É difícil perceber quando, no relacionamento, o jogo do amor vira o da dominação. O pano de fundo é a vontade de anular o outro, torná-lo refém dos próprios desejos.

"Quando um tem um limiar para tolerar frustração muito baixo e o outro, muito alto, a violência se perpetua", diz a psicóloga Margareth dos Reis, do Ambulatório de Medicina Sexual da Faculdade de Medicina do ABC.

A comerciante Mônica, 49, trabalha atendendo clientes do marido, mas sem salário.

Ele já escondeu a chave do carro da mulher, para ela não sair sem avisar. Um dia, quando Mônica fazia ginástica, xingou-a na frente de todos.

Mas ela não sabe o que vai fazer. "Temos 30 anos de casados, penso que tenho uma família. Por minhas filhas, já devia ter me separado."
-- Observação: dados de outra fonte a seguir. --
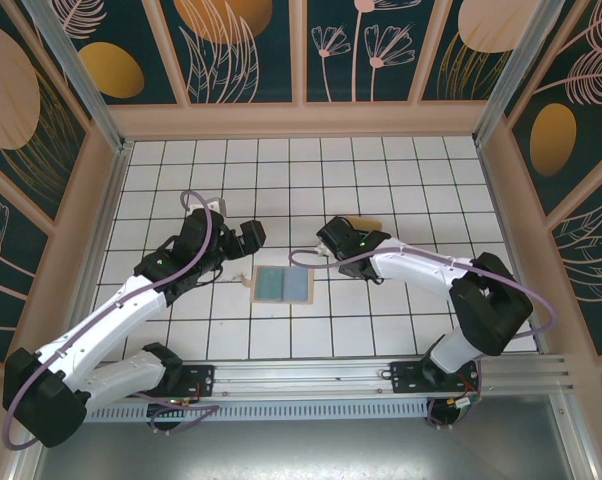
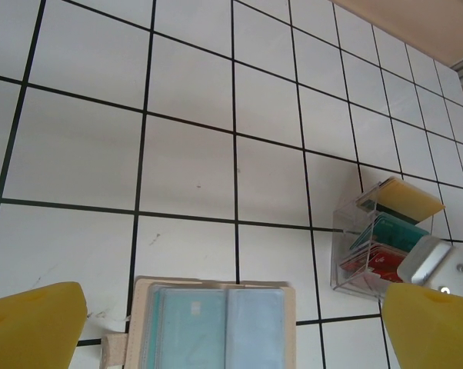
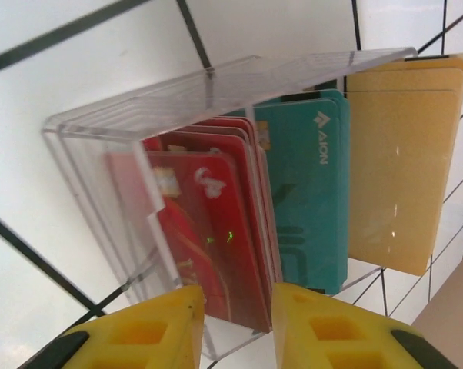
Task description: Take the credit cards out of the card holder
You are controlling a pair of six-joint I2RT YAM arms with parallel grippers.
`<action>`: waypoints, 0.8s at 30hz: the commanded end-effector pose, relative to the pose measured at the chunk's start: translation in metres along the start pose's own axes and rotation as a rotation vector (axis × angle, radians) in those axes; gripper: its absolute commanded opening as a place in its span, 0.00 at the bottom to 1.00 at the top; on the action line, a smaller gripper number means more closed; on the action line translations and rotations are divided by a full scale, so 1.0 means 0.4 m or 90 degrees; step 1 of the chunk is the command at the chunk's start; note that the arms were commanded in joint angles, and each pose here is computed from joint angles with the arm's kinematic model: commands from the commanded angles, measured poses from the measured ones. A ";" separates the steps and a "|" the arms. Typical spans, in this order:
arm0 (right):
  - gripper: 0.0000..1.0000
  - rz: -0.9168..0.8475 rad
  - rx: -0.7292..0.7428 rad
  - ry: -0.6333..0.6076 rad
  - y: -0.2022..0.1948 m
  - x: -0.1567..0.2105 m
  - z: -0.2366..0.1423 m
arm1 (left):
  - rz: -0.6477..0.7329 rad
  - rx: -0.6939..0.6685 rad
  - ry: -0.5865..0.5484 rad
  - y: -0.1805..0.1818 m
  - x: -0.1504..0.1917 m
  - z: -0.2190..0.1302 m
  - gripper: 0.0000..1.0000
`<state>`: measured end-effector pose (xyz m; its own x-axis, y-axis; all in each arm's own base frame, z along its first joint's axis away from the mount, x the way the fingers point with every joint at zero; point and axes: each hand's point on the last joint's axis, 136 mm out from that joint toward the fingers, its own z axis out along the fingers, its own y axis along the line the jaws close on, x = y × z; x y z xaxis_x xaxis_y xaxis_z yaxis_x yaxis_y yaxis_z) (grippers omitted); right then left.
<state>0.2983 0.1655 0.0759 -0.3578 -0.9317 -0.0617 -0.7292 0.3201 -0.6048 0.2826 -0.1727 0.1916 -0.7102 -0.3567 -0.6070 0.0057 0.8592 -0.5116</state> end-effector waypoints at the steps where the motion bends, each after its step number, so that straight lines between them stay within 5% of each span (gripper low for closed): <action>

Para complicar, o jogo é de mão dupla: quem sofre a violência se nutre dela e a transforma no cimento da relação.

Parece um jeito de culpar a vítima e desculpar o agressor. Mas não é novidade, para quem estuda a coisa.

"É a dinâmica sadomasoquista, um pacto inconsciente: um provoca, outro agride, o que deve dar algum prazer", diz a psicanalista Belinda Mandelbaum, do Laboratório de Estudos da Família do Instituto de Psicologia da USP.

Além de manifestar um aspecto da sexualidade, a violência psicológica é uma forma de comunicação. "Associamos essa forma de agressão a todas as ações que causam dano ao outro pela linguagem", diz a psicóloga Adelma Pimentel, autora de "Violência Psicológica nas Relações Conjugais" (Summus, 152 págs, R$ 36,90).

A perversidade do jogo é que, no relacionamento íntimo, um sabe os pontos fracos do outro, aqueles que ninguém quer tornar público.

O marido de Mônica repete que ela é uma mãe relapsa. "Para me agredir. Mas é difícil perceber a violência psicológica. Você aceita, alguém manda em você."

"Você constrange a pessoa usando os demônios dela. E ela faz o que você quer, por gostar de você", diz Forbes.

Foi assim no primeiro casamento da inspetora de alunos Lúcia, 48. "Eu tinha 19 anos e me casei com o homem pelo qual estava apaixonada. Ele me desvalorizava porque eu era pobre, negra, e eu achava que ele tinha razão."

Destruir a autoestima do outro é a estratégia e a consequência da agressão oculta.

Lúcia achava que o ex-marido era lindo. "Ele dizia que eu tinha que agradecer por transar com ele. E eu nem sabia o que era orgasmo!"

O morde e assopra sustentava o jogo do ex. "Se eu chorava, ele me abraçava e dizia: 'Gosto de você como você é'."

"Os efeitos na pessoa agredida vão dos distúrbios alimentares à depressão, chegando à tentativa de suicídio", diz a psicóloga Marina Vasconcellos, da Federação Brasileira de Psicodrama.

A vítima dessa forma de violência quase nunca quer mostrar a cara, porque denunciar a agressão é também expor as próprias fraquezas, Afinal, ela se submeteu, aceitou um arranjo ruim com medo de romper e ficar sem aquele amor.